Monthly Archives: August 2012

Delayed and failed payments

We’re investigating delayed and failed payments scheduled by our customers. (^Will, 11:30 PDT 2012-08-27)

12:50 PDT 2012-08-28: Our test payments now succeed and this issue is resolved. Please send a support message if you have questions about your own payments that may have failed. Thanks for your patience! (^Will)

Activity, password reset and messaging postmortem

On Tuesday, we sent a secure notification message to all of our customers to announce the release of the new Goals feature. Many of our customers attempted to sign in to read the message in a short period of time; from 10:30 to 12:30 PDT, our user service was unable to handle the load. We’d like to describe this incident in more detail, explain the factors that contributed to the failure, and outline our plans to prevent similar issues in the future.

Our secure messaging service relies on the user service to provide details like the customer’s email address and name when it sends a secure message. When the messaging service requested this information for all of our customers, the user service began to fall behind. Since we messaged all of our customers at once, many of them attempted to sign in at the same time.

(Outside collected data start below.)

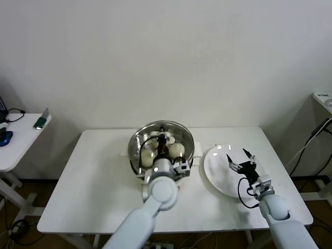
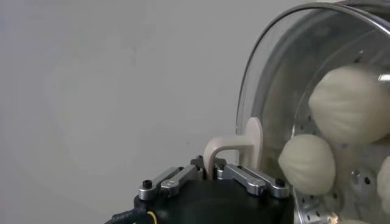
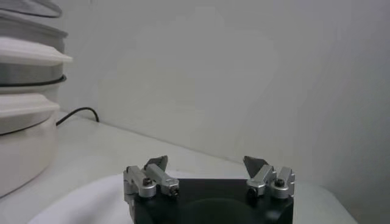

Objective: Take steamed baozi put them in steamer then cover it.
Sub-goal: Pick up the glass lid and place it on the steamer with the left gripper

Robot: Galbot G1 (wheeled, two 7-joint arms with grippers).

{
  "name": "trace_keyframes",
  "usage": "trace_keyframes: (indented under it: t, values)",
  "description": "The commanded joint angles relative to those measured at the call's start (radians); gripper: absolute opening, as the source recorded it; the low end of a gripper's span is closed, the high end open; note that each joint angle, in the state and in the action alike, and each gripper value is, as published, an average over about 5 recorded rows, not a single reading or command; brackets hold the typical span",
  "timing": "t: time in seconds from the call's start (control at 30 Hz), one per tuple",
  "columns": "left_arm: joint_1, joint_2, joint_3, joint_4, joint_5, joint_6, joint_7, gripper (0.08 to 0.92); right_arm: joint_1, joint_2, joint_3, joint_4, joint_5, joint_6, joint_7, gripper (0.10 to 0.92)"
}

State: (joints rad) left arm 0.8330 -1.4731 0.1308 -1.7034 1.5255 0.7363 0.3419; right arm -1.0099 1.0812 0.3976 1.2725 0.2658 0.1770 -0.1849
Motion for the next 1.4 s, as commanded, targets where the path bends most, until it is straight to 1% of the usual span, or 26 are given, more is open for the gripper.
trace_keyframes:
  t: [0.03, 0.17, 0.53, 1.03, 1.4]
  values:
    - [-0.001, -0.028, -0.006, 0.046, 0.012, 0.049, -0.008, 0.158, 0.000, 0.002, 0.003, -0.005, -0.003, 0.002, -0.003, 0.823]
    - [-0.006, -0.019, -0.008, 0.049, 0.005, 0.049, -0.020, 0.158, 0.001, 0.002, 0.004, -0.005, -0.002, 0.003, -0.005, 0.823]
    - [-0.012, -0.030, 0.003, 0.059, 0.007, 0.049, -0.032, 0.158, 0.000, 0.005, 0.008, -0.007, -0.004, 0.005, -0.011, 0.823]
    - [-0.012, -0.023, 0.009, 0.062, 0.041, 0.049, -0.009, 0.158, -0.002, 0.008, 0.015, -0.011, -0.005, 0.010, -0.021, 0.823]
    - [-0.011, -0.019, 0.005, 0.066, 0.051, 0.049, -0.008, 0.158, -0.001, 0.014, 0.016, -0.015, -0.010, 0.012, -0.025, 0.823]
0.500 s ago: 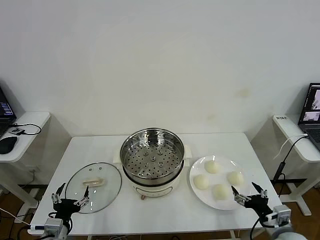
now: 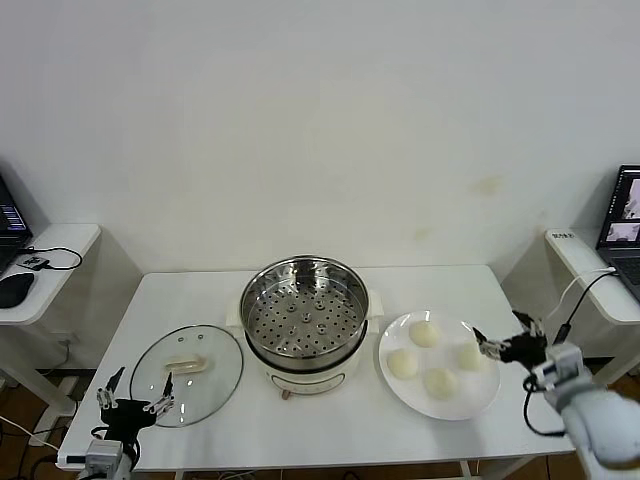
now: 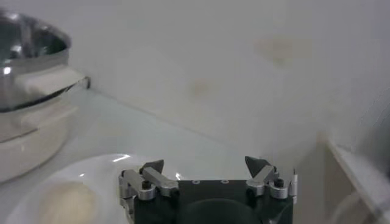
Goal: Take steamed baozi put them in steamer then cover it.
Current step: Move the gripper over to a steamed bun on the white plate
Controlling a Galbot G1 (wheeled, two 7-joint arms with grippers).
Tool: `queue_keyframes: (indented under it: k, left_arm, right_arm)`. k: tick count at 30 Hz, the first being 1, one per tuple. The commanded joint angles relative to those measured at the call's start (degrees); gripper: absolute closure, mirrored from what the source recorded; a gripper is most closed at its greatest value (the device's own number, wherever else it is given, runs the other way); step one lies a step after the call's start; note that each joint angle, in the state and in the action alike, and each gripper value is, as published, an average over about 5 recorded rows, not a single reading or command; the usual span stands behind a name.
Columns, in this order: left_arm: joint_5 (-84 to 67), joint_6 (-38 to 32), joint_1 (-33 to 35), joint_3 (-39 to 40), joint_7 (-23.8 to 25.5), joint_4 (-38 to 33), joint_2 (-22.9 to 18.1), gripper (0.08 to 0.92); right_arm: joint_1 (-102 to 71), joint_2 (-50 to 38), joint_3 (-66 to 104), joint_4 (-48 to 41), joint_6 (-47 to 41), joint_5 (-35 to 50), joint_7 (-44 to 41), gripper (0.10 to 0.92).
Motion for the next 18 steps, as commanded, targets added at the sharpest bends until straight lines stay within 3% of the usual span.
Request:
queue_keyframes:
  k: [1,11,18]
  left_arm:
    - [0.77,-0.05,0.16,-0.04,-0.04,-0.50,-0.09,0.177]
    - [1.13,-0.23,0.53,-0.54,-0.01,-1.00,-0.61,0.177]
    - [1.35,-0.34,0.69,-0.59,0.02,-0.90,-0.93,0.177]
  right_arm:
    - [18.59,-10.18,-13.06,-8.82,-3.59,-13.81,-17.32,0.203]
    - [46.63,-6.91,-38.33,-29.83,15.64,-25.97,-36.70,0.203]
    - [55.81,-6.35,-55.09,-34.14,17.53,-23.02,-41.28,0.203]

The sign in process depends on our user service, too, so it fell even further behind and sign in attempts began to fail.

The Simple web application is designed to provide as little information as possible when a sign in attempt fails. Though this is a valuable security feature, it obscured the real cause of the failure, leading many customers to believe that they had entered an incorrect passphrase. Many customers then attempted to reset their passphrases, but our already overloaded user service could not handle all of their requests.

Our monitoring alerted us to the high load on the user service shortly after sign in attempts began to fail. Our backend engineers started to debug the problem immediately, looking for slow queries in the user service code. Simultaneously, our operations engineers began deploying more capacity to handle the increased volume. Within 10 minutes, we increased limits in our database to support the increased demand; within the hour, we deployed upgrades to the user service and began to add more capacity. By 12:30 PDT, we no longer observed errors.

We’re taking several steps to prevent similar incidents in the future. First, we’ve already deployed performance fixes and additional capacity for our user service. We’re also adjusting our monitoring thresholds so that we can add capacity before customers are impacted. Finally, we’re examining all of our services to make sure that they can serve our new customers as Simple continues to grow.

- Will Maier, operations engineer

Would you like to help us design, build and monitor Simple? We’re hiring.

Web app offline

We’re debugging issues with customer logins and simple.com/activity. We’ll update here shortly. Thanks for your patience! (^Will, 10:57 PDT)

 

Update 12:16 PDT: We’ve resolved the load issues that disrupted site access earlier today. We’re continuing to investigate the underlying cause. Thanks again for your patience! (^Will)

Disappearing transactions

We’ve been tracking a bug that causes transaction holds to appear briefly and then disappear in customers’ Activity views. Transactions affected by this bug will appear once they are finally settled by the merchant, and we’re currently testing fixes for the underlying issue. Please contact support if you have any questions. Thanks! (Will, 12:00 PDT)

 

2:30 PDT: This issue is resolved. (Will)

Transaction, Onboarding, Activity Post-Mortem

On Monday and continuing through much of Tuesday, the team here at Simple noticed several interruptions to our services. Simple customers experienced long delays before their card swipes and other transactions appeared in their Activity view. Additionally, for several hours on Tuesday, people were unable to redeem their invites to join Simple. And for 15 minutes on Tuesday, customers could not view their accounts in the simple.com web application. We’d like to explain the factors that contributed to these incidents and describe the actions we’re taking to provide even more reliable service to our customers.

Simple runs several services that communicate with our banking and transaction processing partners. These services order cards for new customers, clean data from card swipes, and connect our web and mobile applications to our customers’ data.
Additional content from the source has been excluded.